Sunshine Head Start enrolled nearly all kids of color, while Great Beginnings was nearly all white. But both were top-rated preschools with experienced staff, a teacher for every six students, and a routine filled with learning and play. So Stockstill expected they’d be pretty similar.

But the stark differences she observed — all of which were rooted in racial and socioeconomic segregation — became the organizing principle of her new book, “False Starts: The Segregated Lives of Preschoolers.” In it, Stockstill details how segregation shapes everything from how preschoolers spend their time to the kind of instruction and supervision they receive.

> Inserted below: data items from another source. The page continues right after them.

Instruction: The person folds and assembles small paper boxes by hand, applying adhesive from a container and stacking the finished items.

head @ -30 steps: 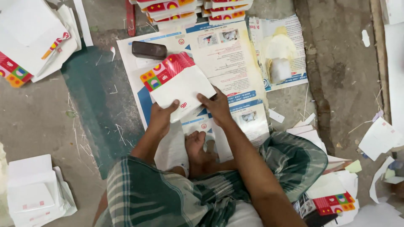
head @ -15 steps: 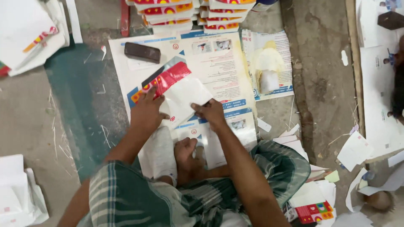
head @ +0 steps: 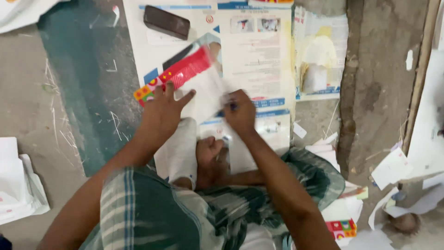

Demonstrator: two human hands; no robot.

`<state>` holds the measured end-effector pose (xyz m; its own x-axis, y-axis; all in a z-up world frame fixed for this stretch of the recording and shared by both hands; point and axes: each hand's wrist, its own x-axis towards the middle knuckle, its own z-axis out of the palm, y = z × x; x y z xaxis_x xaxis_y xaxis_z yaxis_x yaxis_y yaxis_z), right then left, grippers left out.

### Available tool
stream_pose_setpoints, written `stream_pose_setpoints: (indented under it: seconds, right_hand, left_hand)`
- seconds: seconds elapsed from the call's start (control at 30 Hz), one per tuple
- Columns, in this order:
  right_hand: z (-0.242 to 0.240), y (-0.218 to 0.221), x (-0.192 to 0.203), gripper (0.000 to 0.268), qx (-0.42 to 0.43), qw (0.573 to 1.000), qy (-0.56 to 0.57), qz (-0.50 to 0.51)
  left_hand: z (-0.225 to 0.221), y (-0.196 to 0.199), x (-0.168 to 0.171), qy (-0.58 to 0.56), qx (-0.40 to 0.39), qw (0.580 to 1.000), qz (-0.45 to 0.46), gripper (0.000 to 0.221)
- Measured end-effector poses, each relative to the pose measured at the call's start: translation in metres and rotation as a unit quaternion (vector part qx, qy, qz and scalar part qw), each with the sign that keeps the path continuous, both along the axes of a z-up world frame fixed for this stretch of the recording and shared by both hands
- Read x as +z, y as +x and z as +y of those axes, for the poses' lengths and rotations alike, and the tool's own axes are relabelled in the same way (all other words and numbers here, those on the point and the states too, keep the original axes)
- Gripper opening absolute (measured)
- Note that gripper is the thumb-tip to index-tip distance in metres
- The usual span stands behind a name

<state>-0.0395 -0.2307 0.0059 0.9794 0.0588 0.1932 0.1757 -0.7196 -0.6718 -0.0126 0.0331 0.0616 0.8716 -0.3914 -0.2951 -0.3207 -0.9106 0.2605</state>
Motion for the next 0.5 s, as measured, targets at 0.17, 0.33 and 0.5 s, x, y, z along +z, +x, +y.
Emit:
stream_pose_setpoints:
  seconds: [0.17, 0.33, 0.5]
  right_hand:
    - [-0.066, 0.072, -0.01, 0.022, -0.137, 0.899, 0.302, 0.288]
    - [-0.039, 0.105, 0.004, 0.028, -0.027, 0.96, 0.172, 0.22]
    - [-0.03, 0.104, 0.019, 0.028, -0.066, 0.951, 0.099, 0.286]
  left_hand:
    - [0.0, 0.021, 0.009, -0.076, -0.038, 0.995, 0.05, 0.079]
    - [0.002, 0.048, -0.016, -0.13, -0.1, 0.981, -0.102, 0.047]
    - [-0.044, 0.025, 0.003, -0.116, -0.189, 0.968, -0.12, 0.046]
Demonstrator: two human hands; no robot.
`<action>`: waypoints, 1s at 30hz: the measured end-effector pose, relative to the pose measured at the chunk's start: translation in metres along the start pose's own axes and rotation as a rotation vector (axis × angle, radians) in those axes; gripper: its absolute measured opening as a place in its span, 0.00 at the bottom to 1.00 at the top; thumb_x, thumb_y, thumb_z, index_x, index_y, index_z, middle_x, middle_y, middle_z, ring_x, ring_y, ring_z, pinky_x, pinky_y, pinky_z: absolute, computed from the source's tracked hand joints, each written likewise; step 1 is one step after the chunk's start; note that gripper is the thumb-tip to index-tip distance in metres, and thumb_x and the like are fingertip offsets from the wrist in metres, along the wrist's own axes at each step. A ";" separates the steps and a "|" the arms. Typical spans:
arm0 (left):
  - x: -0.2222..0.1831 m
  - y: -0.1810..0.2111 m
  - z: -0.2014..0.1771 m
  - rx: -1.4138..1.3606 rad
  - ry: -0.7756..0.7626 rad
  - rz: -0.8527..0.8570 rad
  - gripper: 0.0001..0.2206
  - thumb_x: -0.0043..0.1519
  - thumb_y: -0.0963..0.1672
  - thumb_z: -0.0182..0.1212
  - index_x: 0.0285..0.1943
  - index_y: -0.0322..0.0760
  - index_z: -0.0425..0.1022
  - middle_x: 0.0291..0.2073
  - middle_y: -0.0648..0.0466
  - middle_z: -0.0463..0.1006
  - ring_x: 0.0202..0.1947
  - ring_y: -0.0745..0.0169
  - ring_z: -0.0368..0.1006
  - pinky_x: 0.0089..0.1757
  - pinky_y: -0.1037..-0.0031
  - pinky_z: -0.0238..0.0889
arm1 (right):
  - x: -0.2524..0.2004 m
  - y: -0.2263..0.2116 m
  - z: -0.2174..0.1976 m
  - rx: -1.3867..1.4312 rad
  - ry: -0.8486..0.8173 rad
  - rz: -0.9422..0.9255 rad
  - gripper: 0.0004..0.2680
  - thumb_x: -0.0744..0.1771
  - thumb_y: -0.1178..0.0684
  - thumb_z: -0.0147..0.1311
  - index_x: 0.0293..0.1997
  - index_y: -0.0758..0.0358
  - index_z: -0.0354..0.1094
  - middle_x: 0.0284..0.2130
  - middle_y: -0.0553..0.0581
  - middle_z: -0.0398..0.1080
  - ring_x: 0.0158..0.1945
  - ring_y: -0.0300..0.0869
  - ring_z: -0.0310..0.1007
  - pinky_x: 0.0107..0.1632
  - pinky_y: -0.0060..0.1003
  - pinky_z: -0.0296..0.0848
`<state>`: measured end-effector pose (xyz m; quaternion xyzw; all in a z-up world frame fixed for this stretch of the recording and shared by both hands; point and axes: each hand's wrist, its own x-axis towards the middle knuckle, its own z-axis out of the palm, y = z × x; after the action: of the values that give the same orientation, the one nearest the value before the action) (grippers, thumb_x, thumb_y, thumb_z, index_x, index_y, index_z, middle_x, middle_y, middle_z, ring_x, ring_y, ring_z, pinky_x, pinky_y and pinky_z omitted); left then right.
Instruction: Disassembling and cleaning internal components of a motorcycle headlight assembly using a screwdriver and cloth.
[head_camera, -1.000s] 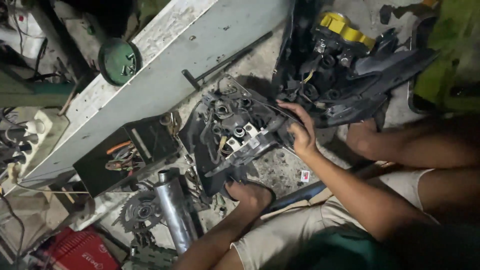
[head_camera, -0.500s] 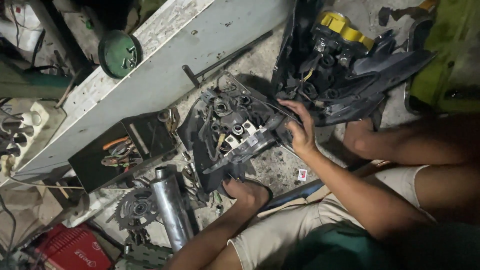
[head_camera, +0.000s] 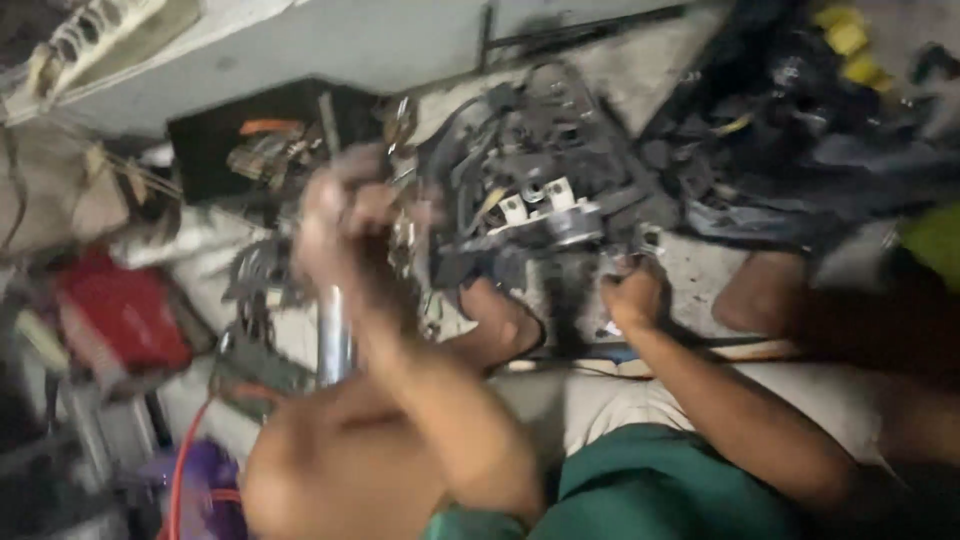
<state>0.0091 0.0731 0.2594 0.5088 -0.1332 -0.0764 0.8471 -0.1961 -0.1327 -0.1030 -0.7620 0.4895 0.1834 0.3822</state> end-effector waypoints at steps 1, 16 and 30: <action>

That matters because preschool segregation is not only common, but often overlooked. Nationally, two-thirds of preschoolers learn alongside classmates who are either mostly white and affluent, or mostly kids of color from low-income families. And early childhood programs are more racially segregated than K-12 schools.

Chalkbeat spoke with Stockstill about those differences she saw, and how they affect the kind and quality of education preschoolers receive.

This interview has been edited for length and clarity.

On paper, these two high-quality preKs have a lot of similarities. Can you talk about how students spent their time when you were there?

The first thing I noticed was: Wow, their listed routine looks so similar. It says they’re going to come in and say welcome, have breakfast, have circle time on the rug, an hour of open-ended play, go outside, and eat lunch.

Watching them on a daily basis though [was very different]. At Great Beginnings, things are pretty calm and predictable. I went in February to observe, all the kids had been enrolled since September. It was like: We know who is coming every day, and these kids know the routine.

What surprised me was how much the kids read books. One time, I watched the teachers read a book to a group of 4-year-olds for 32 minutes with no major interruptions.

At Head Start, they always tried to read every day, but they often didn’t finish the book. They either had kids that had been enrolled in their class all year, but were having a hard day, because stuff was going on at home. So those kids are running away from the circle, or poking a friend, and they’re having to stop and correct those behaviors.

Or they have this churn in part of their enrollment. Two-thirds of the Head Start class roster was stable. The kids were there in September, they stayed all year. One-third just rotated based on poverty and instability. We had a student, her family got evicted, that left a spot open for a new family to come in. So you’re kind of constantly in orientation mode.

How did segregation affect what was going on in their classrooms?

We have a country that has structural racism, and a country that has pretty harsh conditions of poverty, especially for children. Families of color have higher rates of experiencing things like eviction, having a parent that gets incarcerated, contact with Child Protective Services and foster care. All of those things are more likely to happen to Black, Hispanic, and Indigenous children. Families who are poor, similarly, have higher rates of residential instability.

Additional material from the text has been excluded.